Wen FuDong, Su Yue, Liu Dan, Wang YuPeng, Liu MeiNa
Department of Biostatistics, Public Health College, Harbin Medical University, Harbin City, 150081, Heilongjiang Province, China.
BMC Bioinformatics. 2025 Jul 1;26(1):165. doi: 10.1186/s12859-025-06193-2.
High-dimensional proteomics data present significant challenges in biomarker discovery due to technical noise, feature redundancy, and multicollinearity. Current feature selection methods, including filter, wrapper, and embedded approaches, struggle with stability, sparsity, and computational efficiency. To address these limitations, we propose Soft-Thresholded Compressed Sensing (ST-CS), a hybrid framework integrating 1-bit compressed sensing with K-Medoids clustering. Unlike conventional methods relying on manual thresholds, ST-CS automates feature selection by dynamically partitioning coefficient magnitudes into discriminative biomarkers and noise.

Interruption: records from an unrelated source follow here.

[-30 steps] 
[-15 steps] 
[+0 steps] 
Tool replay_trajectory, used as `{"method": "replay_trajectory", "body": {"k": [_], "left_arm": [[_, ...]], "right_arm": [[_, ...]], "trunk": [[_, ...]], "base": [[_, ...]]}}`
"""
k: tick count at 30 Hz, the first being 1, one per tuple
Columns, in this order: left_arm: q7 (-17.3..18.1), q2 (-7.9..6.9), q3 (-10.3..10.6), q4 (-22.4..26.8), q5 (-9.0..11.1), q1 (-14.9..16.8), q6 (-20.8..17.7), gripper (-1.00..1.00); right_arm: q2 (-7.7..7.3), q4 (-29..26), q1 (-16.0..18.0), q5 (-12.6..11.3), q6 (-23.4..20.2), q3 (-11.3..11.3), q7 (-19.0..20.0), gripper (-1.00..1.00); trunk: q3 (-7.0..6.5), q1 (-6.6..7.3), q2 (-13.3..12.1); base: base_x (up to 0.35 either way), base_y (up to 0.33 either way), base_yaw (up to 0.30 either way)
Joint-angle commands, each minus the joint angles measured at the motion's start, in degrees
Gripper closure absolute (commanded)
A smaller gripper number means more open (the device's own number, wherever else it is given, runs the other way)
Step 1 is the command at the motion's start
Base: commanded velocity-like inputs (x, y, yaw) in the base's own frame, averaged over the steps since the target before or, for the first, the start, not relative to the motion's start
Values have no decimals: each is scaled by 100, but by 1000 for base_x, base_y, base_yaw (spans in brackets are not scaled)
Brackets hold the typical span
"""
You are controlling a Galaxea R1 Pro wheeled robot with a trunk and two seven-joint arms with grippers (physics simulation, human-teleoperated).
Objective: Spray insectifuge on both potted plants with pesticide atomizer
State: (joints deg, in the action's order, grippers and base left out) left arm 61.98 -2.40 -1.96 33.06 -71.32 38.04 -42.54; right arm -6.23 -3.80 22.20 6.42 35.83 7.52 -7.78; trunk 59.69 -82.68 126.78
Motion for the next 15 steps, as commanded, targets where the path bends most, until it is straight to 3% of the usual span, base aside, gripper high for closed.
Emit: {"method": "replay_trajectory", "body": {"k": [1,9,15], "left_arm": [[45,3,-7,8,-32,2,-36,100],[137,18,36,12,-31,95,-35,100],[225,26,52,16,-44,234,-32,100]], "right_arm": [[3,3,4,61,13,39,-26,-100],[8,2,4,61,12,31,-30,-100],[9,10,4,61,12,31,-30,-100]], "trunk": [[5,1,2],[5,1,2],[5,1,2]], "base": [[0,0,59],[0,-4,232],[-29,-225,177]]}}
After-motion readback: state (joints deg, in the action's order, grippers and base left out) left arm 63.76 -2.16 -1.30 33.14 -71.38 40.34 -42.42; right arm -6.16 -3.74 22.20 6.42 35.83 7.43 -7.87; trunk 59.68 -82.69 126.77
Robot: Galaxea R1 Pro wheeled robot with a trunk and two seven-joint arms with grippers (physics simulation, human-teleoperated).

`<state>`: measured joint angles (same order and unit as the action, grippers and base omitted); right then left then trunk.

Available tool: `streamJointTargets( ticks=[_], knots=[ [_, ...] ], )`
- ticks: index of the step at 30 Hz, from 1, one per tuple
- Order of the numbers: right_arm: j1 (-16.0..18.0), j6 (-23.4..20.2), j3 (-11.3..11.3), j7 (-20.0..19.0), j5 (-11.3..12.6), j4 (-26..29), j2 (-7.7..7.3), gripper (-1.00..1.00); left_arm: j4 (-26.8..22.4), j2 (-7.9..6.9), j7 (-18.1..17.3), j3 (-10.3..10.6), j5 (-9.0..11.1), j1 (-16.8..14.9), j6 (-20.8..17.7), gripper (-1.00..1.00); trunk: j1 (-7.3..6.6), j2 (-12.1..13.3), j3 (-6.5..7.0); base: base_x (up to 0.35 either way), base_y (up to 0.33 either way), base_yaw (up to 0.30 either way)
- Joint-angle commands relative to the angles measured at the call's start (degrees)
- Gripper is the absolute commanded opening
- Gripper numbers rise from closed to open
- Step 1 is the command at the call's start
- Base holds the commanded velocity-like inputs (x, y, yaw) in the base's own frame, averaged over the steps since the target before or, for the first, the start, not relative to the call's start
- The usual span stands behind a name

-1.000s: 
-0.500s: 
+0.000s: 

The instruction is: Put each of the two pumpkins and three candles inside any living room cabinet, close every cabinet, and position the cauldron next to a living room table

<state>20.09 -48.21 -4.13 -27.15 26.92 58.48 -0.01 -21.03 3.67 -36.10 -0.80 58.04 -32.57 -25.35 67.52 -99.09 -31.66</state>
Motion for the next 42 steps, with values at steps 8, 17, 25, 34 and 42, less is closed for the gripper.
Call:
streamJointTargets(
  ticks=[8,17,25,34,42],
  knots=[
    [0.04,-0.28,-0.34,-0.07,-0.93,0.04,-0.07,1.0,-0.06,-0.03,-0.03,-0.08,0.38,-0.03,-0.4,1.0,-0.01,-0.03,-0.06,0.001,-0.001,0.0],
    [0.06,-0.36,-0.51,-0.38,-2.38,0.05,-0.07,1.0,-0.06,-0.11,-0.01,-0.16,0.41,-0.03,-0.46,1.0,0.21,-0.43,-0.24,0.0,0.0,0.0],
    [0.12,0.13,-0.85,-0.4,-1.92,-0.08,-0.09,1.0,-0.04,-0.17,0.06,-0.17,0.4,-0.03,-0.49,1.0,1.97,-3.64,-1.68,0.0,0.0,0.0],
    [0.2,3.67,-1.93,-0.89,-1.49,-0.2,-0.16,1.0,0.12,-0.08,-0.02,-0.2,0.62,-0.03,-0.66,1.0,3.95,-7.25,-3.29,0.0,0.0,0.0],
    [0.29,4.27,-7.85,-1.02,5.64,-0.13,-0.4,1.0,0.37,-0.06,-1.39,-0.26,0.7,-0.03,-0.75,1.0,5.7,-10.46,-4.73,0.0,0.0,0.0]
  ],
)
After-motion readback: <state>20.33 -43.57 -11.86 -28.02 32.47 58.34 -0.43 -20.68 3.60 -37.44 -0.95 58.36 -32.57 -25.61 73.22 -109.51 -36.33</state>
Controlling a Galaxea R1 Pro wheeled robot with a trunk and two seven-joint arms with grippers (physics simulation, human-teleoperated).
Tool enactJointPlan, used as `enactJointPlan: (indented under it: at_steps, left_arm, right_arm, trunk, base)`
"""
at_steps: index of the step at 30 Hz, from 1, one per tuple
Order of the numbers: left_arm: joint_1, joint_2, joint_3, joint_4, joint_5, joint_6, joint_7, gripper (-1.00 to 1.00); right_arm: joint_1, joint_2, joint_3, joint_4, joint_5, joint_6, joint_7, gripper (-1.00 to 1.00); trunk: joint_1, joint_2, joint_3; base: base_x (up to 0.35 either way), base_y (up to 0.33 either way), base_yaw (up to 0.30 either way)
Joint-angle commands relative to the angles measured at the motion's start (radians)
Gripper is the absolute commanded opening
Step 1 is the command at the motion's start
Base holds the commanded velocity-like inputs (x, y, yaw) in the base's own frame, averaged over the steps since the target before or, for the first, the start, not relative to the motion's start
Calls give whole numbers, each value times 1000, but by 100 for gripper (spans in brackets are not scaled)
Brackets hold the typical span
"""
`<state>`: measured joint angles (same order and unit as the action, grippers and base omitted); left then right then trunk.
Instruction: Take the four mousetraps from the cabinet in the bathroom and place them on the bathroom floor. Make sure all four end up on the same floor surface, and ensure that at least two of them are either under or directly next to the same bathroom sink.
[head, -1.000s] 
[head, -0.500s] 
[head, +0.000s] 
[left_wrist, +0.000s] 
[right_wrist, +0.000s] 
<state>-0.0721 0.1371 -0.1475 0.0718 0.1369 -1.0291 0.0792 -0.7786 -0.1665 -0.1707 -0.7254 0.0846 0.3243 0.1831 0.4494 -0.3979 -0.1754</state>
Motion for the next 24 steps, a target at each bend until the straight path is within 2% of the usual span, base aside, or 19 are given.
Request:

Evaluations on simulated and real-world proteomic datasets demonstrated ST-CS's superiority in feature selection capability and classification performance. In simulations, ST-CS achieved feature selection robustness with balanced sensitivity (> 80%) and specificity (> 99.8%), reducing false discovery rates (FDR) by 20-50% compared to Hard-Thresholded Compressed Sensing (HT-CS). Additionally, it attained superior F1 scores and Matthews Correlation Coefficients (MCC), outperforming HT-CS, LASSO, and SPLSDA in identifying true biomarkers while suppressing noise. For classification performance, ST-CS surpassed all methods in the area under the receiver operating characteristic curve (AUC) across varying noise levels while maintaining sparsity. Applied to Clinical Proteomic Tumor Analysis Consortium (CPTAC) datasets, ST-CS matched HT-CS's classification accuracy (AUC = 97.47% for intrahepatic cholangiocarcinoma) but with 57% fewer selected features (37 vs. 86), demonstrating its dual strength in precision biomarker discovery and predictive accuracy. For glioblastoma data, ST-CS achieved higher AUC (72.71%) than HT-CS (72.15%), LASSO (67.80%), and SPLSDA (71.38%) while retaining a parsimonious feature set (30 vs. 58 features for HT-CS). In ovarian serous cystadenocarcinoma, ST-CS further demonstrated its adaptability, attaining superior AUC (75.86%) over HT-CS (75.61%), LASSO (61.00%), and SPLSDA (70.75%) with only 24 ± 5 selected biomarkers. These results highlight ST-CS's ability to rigorously automate feature selection while balancing classification efficacy, interpretability, and scalability for translational proteomics.
由于技术噪声、特征冗余和多重共线性,高维蛋白质组学数据在生物标志物发现中带来了重大挑战。当前的特征选择方法,包括过滤法、包装法和嵌入式方法,在稳定性、稀疏性和计算效率方面存在困难。为了解决这些局限性,我们提出了软阈值压缩感知(ST-CS),这是一种将1位压缩感知与K-中心点聚类相结合的混合框架。与依赖手动阈值的传统方法不同,ST-CS通过将系数幅度动态划分为有判别力的生物标志物和噪声来自动进行特征选择。
在模拟和真实世界蛋白质组学数据集上的评估证明了ST-CS在特征选择能力和分类性能方面的优越性。在模拟中,ST-CS实现了特征选择的稳健性,具有平衡的灵敏度(>80%)和特异性(>99.8%),与硬阈值压缩感知(HT-CS)相比,错误发现率(FDR)降低了20-50%。此外,它获得了更高的F1分数和马修斯相关系数(MCC),在识别真正的生物标志物同时抑制噪声方面优于HT-CS、LASSO和SPLSDA。对于分类性能,ST-CS在不同噪声水平下的接收器操作特征曲线(AUC)面积方面超过了所有方法,同时保持了稀疏性。应用于临床蛋白质组肿瘤分析联盟(CPTAC)数据集时,ST-CS与HT-CS的分类准确率相匹配(肝内胆管癌的AUC = 97.47%),但所选特征少57%(37个对86个),证明了其在精确生物标志物发现和预测准确性方面的双重优势。对于胶质母细胞瘤数据,ST-CS实现了比HT-CS(72.15%)、LASSO(67.80%)和SPLSDA(71.38%)更高的AUC(72.71%),同时保留了一个简约的特征集(HT-CS为58个特征,ST-CS为30个特征)。在卵巢浆液性囊腺癌中,ST-CS进一步证明了其适应性,仅用24±5个选定的生物标志物就获得了优于HT-CS(75.61%)、LASSO(61.00%)和SPLSDA(70.75%)的AUC(75.86%)。这些结果突出了ST-CS在严格自动进行特征选择的同时,平衡分类效能、可解释性和可扩展性以用于转化蛋白质组学的能力。